JPU mengungkapkan, para terdakwa menyusun Surat Pertanggungjawaban (SPJ) seolah-olah telah dilaksanakan dan dipertanggungjawabkan secara sah dan lengkap.
Faktanya, SPJ tersebut bersifat fiktif serta ditemukan adanya penggelembungan anggaran atau mark up pada sejumlah item pertanggungjawaban.
“Terdakwa membuat SPJ yang tidak sesuai fakta, termasuk adanya mark up anggaran pada sebagian laporan pertanggungjawaban,” ujar JPU dalam persidangan.
Berdasarkan hasil audit Universitas Islam Riau (UIR) sebagaimana tertuang dalam Laporan Nomor 320/A-UIR/1-DSD/S-2025 tertanggal 17 Juli 2025, total kerugian negara akibat perbuatan tersebut mencapai Rp2.859.792.200.
JPU menegaskan, kedua terdakwa telah melakukan atau turut serta melakukan perbuatan melawan hukum dengan tujuan memperkaya diri sendiri atau orang lain yang mengakibatkan kerugian keuangan negara.

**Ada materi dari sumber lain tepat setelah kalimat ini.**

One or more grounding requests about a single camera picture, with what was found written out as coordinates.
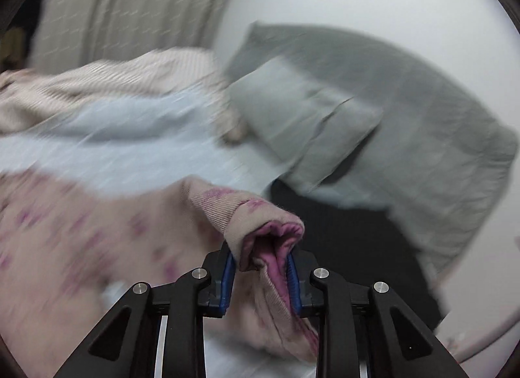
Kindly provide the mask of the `pink floral padded garment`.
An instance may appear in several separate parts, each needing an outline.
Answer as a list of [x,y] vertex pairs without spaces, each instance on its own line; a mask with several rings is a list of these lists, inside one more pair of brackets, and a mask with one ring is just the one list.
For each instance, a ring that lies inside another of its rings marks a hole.
[[109,199],[34,170],[4,174],[2,344],[26,375],[51,377],[104,315],[107,284],[173,282],[226,244],[237,265],[231,304],[208,326],[312,362],[317,333],[293,313],[286,281],[303,234],[297,215],[199,177]]

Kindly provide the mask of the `black cloth on bed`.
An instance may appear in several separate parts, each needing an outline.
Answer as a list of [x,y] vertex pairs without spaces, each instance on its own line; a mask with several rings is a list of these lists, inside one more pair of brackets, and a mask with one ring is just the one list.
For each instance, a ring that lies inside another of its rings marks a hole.
[[353,284],[383,281],[430,330],[440,324],[442,311],[420,266],[419,251],[384,211],[336,208],[295,193],[279,179],[271,182],[269,197],[303,221],[299,246],[320,265]]

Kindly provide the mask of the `grey quilted headboard cushion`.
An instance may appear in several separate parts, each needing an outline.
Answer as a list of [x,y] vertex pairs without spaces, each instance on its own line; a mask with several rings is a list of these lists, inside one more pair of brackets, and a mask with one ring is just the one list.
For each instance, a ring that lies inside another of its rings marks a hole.
[[271,152],[286,183],[342,208],[388,209],[427,273],[441,274],[507,187],[515,133],[423,60],[353,31],[252,24],[228,63],[230,85],[278,56],[383,111],[375,132],[314,189],[291,185]]

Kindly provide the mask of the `light blue checked bedspread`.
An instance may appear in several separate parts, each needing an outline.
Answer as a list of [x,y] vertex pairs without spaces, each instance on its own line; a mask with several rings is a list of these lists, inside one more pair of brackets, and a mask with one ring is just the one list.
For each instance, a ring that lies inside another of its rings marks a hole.
[[103,198],[164,189],[184,177],[249,193],[214,140],[197,90],[94,102],[1,141],[1,177],[34,170]]

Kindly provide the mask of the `brown striped blanket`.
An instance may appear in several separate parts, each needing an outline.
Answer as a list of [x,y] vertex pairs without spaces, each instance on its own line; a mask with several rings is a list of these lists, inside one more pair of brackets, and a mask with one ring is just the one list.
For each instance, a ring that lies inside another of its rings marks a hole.
[[127,61],[97,60],[57,75],[32,69],[1,73],[1,134],[22,132],[99,99],[159,97],[202,88],[204,112],[215,134],[238,143],[244,120],[228,96],[229,82],[212,51],[196,47],[153,50]]

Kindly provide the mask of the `grey patterned curtain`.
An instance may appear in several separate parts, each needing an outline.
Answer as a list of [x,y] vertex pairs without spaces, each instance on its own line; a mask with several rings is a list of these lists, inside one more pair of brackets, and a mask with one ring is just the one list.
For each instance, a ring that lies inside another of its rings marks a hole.
[[59,74],[155,49],[208,48],[227,0],[43,0],[29,66]]

Atas perbuatannya, Leni Aswita dan Riza didakwa melanggar Pasal 2 ayat (1) dan Pasal 3 juncto Pasal 18 Undang-Undang (UU) RI Nomor 31 Tahun 1999 sebagaimana telah diubah dengan UU RI Nomor 20 Tahun 2001 tentang Pemberantasan Tindak Pidana Korupsi juncto Pasal 55 ayat (1) ke-1 KUHP.